The full version of Thomas Ligotti and Brandon Trenz's screenplay Crampton – the earlier, abridged, and derivative version of which I read earlier this year – is a fascinating read for any Ligotti fan. The expected themes – the ephemeral and illusory nature of the world, the hollowness of all existence, and so forth – are present, but the author's hypnotic prose is absent, replaced by tightly written dialogue, bits of banter, and even expletives. Crampton moves at a fast and enjoyable clip, and the finishing anticlimax is powerfully done, but I still do have to say that, overall, the depressive and vivid ecstasy that Ligotti's writing normally brings is, by necessity, absent here. This is an interesting item to be sure, but it's most certainly just for the diehard collector, and not just because of the forbidding price tag.

George R.R. Martin's as adept at short stories as he is at doorstopper epics, and almost every one of the tales in this collection shows his mastery of the form. Reviewed here.
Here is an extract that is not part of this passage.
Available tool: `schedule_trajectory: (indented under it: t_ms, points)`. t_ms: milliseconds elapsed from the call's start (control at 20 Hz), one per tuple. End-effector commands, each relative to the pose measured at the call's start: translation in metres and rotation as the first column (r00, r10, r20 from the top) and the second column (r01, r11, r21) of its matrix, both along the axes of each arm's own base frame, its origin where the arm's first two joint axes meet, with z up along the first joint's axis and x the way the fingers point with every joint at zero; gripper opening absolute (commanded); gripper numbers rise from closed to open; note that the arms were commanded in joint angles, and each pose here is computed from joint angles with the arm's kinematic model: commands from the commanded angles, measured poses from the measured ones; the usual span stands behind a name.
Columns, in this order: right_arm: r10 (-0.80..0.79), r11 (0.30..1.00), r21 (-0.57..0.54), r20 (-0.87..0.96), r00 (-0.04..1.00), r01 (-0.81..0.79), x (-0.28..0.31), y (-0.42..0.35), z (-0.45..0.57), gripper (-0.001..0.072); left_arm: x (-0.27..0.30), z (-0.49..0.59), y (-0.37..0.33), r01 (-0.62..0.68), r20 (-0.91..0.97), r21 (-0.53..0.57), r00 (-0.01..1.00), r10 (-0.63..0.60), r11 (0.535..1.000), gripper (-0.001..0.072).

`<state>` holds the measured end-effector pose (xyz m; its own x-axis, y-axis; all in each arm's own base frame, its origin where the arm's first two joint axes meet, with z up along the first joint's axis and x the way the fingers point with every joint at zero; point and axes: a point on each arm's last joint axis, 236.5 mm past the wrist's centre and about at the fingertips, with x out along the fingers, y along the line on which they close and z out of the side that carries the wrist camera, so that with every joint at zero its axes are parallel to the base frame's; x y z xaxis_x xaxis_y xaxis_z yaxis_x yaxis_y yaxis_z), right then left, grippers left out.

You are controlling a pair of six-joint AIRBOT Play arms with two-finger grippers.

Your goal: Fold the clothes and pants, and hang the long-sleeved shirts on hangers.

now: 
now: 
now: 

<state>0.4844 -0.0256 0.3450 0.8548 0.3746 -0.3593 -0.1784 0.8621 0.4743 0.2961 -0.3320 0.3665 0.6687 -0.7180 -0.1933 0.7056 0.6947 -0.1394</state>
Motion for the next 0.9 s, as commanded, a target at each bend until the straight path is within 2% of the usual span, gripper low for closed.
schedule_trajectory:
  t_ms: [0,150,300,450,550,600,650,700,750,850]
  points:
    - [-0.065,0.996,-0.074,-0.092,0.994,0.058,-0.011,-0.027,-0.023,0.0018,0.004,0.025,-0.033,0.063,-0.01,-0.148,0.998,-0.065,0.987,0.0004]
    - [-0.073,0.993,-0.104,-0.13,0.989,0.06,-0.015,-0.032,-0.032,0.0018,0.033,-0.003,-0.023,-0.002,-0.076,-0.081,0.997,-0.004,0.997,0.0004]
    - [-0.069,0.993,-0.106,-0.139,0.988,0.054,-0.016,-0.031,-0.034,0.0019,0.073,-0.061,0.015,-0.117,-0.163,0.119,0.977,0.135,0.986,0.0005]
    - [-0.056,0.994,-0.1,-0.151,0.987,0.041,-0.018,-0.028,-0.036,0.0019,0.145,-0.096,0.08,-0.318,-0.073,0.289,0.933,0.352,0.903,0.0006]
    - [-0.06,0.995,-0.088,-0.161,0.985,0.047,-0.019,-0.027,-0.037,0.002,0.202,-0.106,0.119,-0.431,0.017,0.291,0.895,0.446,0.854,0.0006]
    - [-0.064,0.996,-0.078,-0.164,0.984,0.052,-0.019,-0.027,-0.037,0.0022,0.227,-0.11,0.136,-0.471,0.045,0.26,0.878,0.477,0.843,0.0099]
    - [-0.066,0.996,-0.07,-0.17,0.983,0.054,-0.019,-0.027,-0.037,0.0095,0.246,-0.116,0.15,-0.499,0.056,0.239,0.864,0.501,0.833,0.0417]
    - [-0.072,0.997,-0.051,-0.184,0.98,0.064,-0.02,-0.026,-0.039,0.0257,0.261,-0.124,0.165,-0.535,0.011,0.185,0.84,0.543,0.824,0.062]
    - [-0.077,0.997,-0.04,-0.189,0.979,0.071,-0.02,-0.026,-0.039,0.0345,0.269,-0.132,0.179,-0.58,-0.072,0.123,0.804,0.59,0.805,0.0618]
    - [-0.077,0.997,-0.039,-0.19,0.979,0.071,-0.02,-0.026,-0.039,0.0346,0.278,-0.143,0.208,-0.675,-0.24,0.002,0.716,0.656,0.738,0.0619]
Fevre Dream, Martin's novel of Vampires and steamboats, has lost nothing with time, and it wasn't diminished on reread either. This is a novel rich in characterization and atmosphere, something not to be missed by any fan of Martin's work. Reviewed here.

In many ways, All the Pretty Horses is an inversion of the author's landmark Blood Meridian. John Grady Cole, our protagonist here, is a romantic and a dreamer trespassing on the brutal and unforgiving Wild West that McCarthy's become so justly famous for, and the results are at once heart breaking and even, at times, beautiful. Though I can't say that this novel's as revelatory as Blood Meridian, it's still an excellent read.
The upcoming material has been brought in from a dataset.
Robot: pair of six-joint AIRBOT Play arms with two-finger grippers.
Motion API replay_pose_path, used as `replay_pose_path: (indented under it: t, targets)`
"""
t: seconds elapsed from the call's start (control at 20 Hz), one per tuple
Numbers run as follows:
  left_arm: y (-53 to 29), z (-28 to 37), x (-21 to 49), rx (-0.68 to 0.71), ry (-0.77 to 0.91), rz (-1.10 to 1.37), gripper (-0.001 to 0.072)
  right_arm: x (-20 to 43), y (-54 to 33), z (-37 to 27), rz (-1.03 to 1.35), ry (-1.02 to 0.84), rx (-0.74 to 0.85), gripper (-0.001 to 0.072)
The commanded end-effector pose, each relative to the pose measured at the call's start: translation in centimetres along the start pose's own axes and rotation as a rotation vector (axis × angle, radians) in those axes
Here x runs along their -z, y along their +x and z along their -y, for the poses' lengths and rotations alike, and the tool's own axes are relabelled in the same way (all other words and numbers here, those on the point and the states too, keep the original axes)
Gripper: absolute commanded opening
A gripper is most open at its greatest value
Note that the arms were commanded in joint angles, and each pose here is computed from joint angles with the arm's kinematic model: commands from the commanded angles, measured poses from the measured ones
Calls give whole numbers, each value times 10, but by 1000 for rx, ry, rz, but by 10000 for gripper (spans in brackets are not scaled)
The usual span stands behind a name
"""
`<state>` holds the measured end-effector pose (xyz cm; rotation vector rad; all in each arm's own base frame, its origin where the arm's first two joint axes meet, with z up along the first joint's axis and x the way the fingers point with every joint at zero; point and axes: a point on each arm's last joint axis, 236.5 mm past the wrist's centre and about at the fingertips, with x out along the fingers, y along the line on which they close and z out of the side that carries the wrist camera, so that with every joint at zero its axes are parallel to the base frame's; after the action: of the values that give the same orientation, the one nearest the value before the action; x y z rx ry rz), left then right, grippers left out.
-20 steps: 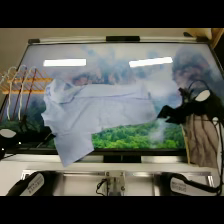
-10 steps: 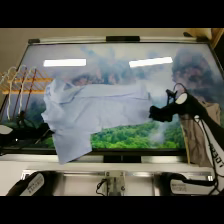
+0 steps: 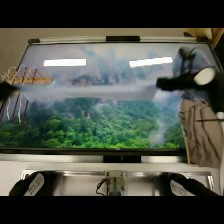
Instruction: Fold the shirts.
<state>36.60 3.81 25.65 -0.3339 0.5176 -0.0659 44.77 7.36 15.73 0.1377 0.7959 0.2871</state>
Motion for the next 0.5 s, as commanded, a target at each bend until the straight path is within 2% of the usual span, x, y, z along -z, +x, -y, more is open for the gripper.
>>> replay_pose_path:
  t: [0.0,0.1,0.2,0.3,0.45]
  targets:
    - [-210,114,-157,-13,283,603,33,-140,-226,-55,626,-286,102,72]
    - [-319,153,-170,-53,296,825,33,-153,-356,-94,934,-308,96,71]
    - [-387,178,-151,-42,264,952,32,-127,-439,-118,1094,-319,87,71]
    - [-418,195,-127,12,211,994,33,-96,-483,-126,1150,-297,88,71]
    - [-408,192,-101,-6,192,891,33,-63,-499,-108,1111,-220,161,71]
The third collection of horror writer Reggie Oliver, Masques of Satan is a volume of subtle ghost stories woven into theater backdrops. My reaction to Oliver is very similar to my reaction to the M.R. James stories I've read, and I mean that both in the positive ways that Oliver's adherents cite and also in the negatives that those Weird Tales-devotees would most certainly not agree to. Like James, Oliver writes in a formal but inviting style, and his words draw you in and make you feel like a part of the conversation. Also like James, his mastery of his subject area is obvious from every word he speaks, but – due to the aforementioned welcoming tone – the knowledge imparted is interesting rather than onerous. Oliver's ghosts, however, are – like James – the least interesting parts of his stories by far, little twists of the supernatural that aren't particularly memorable in and of themselves. I enjoyed this collection a fair bit, but I'd hesitate to recommend it at the forty or fifty dollars you're likely to find it for, and I certainly was not enamored enough with the stories here to spend the several hundred needed to read the author's first and second collections.
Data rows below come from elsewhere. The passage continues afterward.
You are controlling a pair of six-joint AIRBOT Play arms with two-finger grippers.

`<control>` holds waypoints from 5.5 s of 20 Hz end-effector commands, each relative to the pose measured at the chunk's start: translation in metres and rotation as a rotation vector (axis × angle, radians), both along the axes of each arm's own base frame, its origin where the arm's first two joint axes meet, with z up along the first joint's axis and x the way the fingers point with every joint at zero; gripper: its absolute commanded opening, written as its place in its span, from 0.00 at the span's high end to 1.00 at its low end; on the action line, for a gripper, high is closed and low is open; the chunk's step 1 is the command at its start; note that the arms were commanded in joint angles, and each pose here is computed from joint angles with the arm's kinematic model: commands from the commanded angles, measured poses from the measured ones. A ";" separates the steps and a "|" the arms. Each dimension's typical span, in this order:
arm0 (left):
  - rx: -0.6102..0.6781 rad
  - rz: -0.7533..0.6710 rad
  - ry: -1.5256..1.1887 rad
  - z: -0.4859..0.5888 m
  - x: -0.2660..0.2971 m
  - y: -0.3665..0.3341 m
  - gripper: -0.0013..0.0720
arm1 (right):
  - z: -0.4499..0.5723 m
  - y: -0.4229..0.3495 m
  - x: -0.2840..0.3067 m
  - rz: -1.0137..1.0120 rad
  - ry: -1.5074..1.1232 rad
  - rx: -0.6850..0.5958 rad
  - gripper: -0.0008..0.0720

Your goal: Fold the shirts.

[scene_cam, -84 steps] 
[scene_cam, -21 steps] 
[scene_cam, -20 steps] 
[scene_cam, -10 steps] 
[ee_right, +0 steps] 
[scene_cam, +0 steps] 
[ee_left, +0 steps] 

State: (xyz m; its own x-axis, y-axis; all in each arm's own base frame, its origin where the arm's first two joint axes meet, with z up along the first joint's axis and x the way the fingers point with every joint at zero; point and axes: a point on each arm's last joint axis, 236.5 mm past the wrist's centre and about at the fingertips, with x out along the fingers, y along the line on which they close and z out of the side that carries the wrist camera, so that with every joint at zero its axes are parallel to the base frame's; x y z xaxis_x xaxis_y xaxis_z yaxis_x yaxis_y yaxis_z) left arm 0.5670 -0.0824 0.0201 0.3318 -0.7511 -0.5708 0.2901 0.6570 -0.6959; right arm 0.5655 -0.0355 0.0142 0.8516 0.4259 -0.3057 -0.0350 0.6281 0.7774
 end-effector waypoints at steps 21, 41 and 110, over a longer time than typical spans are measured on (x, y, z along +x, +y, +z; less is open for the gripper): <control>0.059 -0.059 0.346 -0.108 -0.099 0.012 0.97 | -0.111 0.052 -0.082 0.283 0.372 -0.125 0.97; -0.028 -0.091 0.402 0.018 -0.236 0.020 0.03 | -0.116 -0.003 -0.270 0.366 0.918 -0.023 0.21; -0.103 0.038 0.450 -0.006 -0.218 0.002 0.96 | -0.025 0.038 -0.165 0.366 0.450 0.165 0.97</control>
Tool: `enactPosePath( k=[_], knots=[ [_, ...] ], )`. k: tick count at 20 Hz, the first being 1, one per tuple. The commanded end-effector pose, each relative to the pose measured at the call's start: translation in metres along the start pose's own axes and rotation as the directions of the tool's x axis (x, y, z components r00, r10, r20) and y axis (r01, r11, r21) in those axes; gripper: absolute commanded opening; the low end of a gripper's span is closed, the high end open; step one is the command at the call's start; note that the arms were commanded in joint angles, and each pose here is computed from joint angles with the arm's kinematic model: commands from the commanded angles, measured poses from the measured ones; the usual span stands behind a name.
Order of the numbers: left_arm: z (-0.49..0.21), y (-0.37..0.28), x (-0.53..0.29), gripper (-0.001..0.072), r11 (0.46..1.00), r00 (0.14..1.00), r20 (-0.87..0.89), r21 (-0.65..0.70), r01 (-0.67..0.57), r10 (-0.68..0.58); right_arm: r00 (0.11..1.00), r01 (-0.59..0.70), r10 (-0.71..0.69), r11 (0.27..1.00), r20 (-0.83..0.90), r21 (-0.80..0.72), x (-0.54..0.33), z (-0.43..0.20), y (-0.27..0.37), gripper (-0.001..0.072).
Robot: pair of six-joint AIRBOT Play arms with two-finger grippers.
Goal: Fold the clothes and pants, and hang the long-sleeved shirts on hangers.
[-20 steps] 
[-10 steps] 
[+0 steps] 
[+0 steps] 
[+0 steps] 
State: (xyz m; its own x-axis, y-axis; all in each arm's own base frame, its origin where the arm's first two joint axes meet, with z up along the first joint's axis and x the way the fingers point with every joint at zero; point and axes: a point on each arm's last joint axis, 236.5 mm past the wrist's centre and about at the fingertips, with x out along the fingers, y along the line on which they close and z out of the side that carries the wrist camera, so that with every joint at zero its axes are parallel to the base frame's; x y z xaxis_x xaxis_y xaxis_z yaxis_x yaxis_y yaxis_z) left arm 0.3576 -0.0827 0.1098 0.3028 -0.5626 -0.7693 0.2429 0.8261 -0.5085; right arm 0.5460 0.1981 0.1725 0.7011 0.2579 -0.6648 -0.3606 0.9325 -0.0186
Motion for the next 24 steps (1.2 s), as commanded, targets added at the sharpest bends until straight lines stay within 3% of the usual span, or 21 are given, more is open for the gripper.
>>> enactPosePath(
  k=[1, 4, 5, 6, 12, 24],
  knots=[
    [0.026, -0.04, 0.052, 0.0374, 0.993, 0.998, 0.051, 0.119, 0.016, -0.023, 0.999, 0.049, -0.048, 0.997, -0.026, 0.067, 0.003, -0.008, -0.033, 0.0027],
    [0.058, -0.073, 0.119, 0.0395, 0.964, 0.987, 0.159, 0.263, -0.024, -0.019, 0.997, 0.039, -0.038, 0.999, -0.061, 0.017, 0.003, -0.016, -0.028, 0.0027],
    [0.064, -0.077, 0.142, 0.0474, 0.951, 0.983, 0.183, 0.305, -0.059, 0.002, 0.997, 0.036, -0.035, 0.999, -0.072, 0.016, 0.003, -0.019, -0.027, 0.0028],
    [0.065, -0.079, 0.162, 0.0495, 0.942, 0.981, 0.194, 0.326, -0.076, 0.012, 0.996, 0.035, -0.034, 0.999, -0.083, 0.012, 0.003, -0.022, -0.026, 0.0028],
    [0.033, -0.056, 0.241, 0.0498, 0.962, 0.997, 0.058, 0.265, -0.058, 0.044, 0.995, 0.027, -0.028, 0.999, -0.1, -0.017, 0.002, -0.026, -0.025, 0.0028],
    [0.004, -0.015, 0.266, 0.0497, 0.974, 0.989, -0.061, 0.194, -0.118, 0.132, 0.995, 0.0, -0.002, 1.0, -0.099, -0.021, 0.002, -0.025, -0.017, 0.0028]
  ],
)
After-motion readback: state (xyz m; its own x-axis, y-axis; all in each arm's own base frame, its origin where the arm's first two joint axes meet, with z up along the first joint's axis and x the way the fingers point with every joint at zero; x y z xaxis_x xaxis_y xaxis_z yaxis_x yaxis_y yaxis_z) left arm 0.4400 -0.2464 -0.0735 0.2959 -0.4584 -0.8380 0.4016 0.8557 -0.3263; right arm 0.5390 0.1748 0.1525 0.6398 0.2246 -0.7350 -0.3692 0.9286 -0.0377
I'll admit it: I'm just bewildered here. Boneshaker was a forgettable read packed with problems and a few good ideas that weren't even taken advantage of. How, again, did this ever get near a Hugo? Reviewed here.

Saturday, October 1, 2011

The Weaving Knight

So, some of you may have noticed this new addition to my Essential Reading list a few weeks back, but, for those of you who didn't, I figure it's about time for you all to head over to The Weaving Knight, a blog run by my close friend Travis Knight. Travis's currently over at Oswego University, wrapping up his majors in Creative Writing and Education. When he's not busy with the minor workload all that entails, he writes excellent fiction, including a short story soon to be appear in Revelations, a magazine of post apocalyptic fiction. Over at The Weaving Knight, meanwhile, Travis writes reviews of fantasy and all else, and they're filled with engaging writing, humor, and a damn nice chunk of insight. Oh, and windmills. Don't forget the windmills.